Discuss the relationships between operating, financial and combined leverage?  Does the firm use financial leverage if preferred stock is present in its capital structure?   What type of effect occurs when the firm uses operating leverage?

Operating leverage is the use of company’s assets in operations when fixed costs are present. It takes into account the sales and EBIT to find the effect of fixed operating costs. Financial leverage is the use of debt in the company’s capital structure where it has to pay interest expense. It used the EBIT and the EPS to measure the effect of interest expense. Operating leverage is ideal when it is lower, and Financial leverage is the opposite so more it is more attractive when it is higher. The combined (obviously J ) is a mixture of the two approaches that “…the result of the combined effects of both operating and financial leverage…and can cause large variations in the EPS” (Keown, Martin, & Petty, 2014). The firm can still have financial leverage when preferred stock is present in its capital structure.

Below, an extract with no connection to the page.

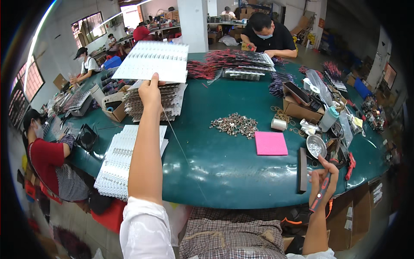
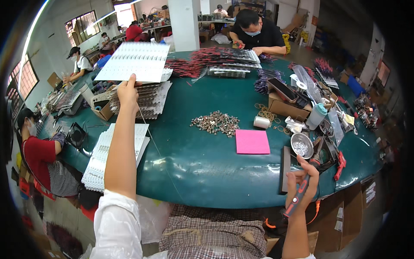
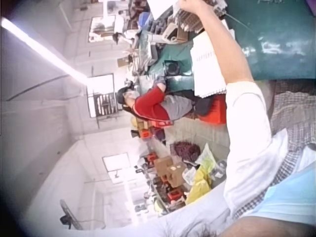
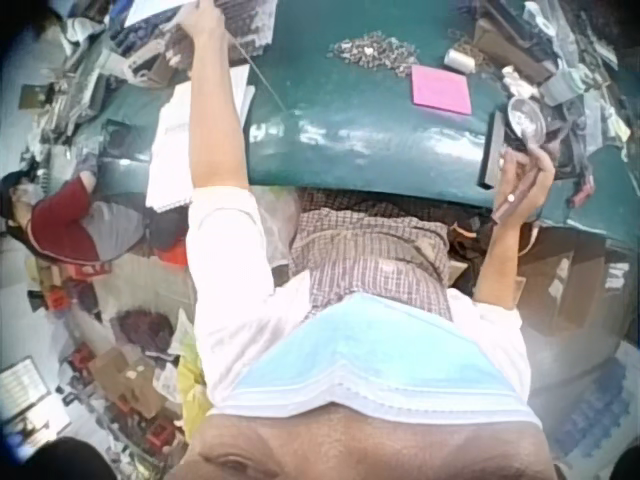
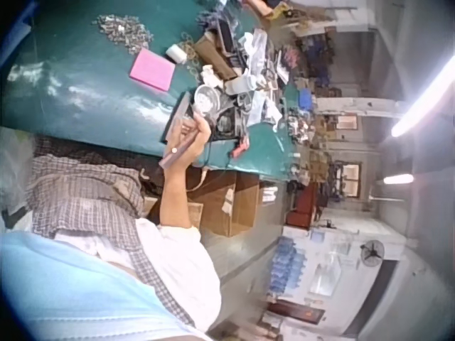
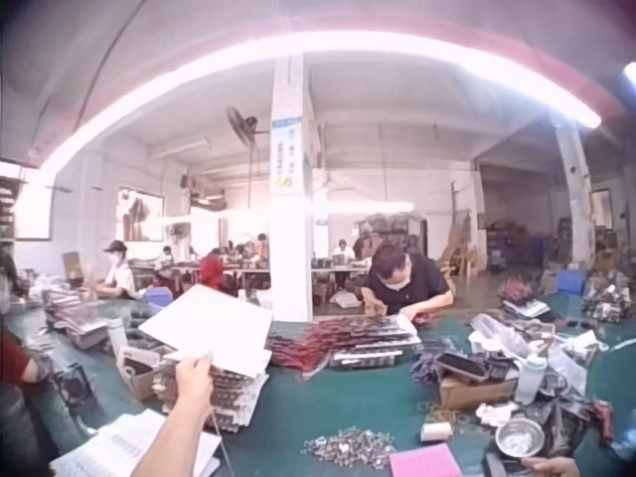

Although, it does make things riskier and puts the owners of common stock in more danger with the presence of preferred stock. Any additional variability can change the EPS and earnings to the common stock holder. Operating leverage has a great impact on looking at the input costs for a product or service. Therefore a company that has a higher variable cost (low operating leverage) can bode well for management and therefore investors because they need to sell fewer units to recuperate their costs.